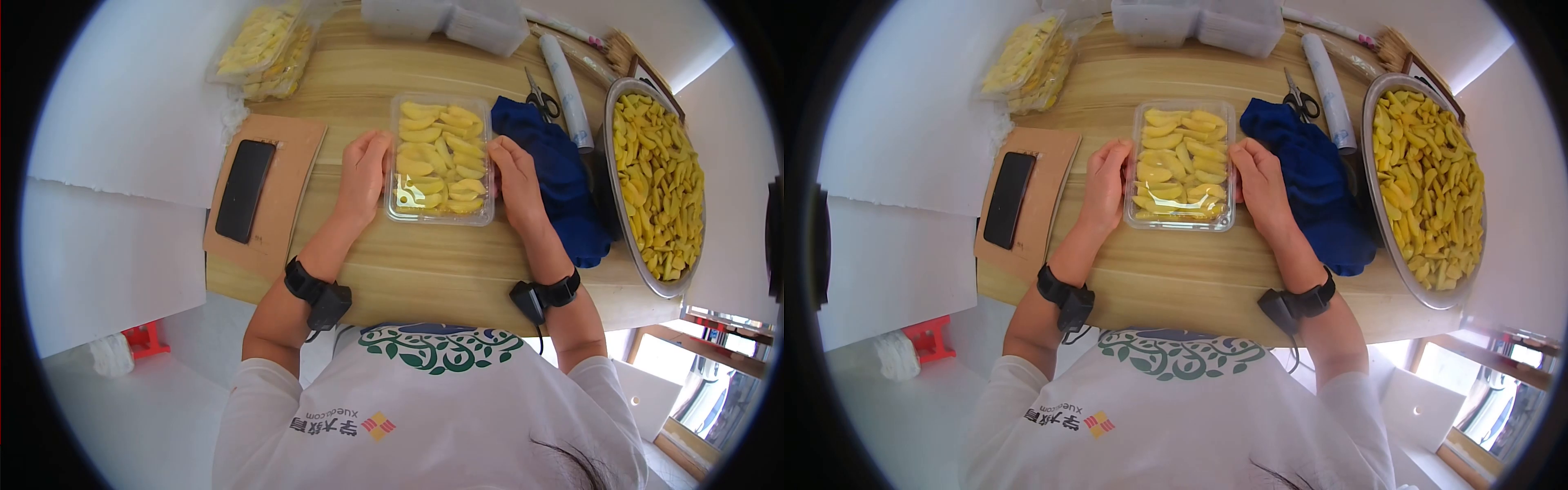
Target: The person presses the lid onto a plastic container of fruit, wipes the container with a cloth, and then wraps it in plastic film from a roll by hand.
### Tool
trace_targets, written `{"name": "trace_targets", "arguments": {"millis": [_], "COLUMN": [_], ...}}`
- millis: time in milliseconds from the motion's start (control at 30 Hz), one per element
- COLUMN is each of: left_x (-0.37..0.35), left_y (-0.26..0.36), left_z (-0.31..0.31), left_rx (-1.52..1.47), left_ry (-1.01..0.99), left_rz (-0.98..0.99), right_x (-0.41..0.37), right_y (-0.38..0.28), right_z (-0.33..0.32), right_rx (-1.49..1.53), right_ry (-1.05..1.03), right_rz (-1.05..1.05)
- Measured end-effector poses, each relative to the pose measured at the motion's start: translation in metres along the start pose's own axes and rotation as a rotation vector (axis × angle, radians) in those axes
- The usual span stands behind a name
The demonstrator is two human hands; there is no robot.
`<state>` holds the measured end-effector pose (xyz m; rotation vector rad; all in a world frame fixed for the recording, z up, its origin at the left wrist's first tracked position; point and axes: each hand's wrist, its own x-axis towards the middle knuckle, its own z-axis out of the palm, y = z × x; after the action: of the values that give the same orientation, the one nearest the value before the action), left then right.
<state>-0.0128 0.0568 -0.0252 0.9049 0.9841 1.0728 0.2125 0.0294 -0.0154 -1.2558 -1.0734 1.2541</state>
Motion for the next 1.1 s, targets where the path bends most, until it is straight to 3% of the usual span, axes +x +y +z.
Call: {"name": "trace_targets", "arguments": {"millis": [167, 267, 433, 567, 733, 900, 1100], "left_x": [0.001, 0.009, 0.007, 0.008, 0.007, 0.008, 0.002], "left_y": [0.007, -0.008, -0.006, -0.012, -0.015, -0.018, -0.004], "left_z": [0.020, 0.001, -0.001, -0.001, 0.002, 0.009, 0.005], "left_rx": [-0.010, 0.020, 0.074, 0.128, 0.160, 0.146, 0.126], "left_ry": [0.138, 0.033, 0.014, -0.008, 0.009, 0.071, 0.037], "left_rz": [0.094, 0.092, 0.085, 0.122, 0.153, 0.236, 0.080], "right_x": [-0.001, 0.007, 0.022, 0.020, 0.019, 0.019, 0.018], "right_y": [-0.011, -0.013, 0.009, 0.014, 0.013, 0.014, 0.010], "right_z": [0.002, 0.008, 0.011, 0.009, 0.012, 0.012, 0.007], "right_rx": [0.048, 0.057, 0.006, -0.005, -0.249, -0.252, -0.020], "right_ry": [0.018, 0.090, 0.141, 0.126, 0.188, 0.192, 0.137], "right_rz": [0.139, 0.149, -0.048, -0.091, -0.231, -0.231, -0.042]}}
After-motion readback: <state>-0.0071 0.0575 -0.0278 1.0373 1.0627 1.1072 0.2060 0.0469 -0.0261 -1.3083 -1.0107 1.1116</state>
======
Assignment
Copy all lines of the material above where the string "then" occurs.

Response to this task
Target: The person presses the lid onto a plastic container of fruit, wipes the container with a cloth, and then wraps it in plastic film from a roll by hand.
`<state>` holds the measured end-effector pose (xyz m; rotation vector rad; all in a world frame fixed for the recording, z up, its origin at the left wrist's first tracked position; point and axes: each hand's wrist, its own x-axis towards the middle knuckle, its own z-axis out of the palm, y = z × x; after the action: of the values that give the same orientation, the one nearest the value before the action), left then right.

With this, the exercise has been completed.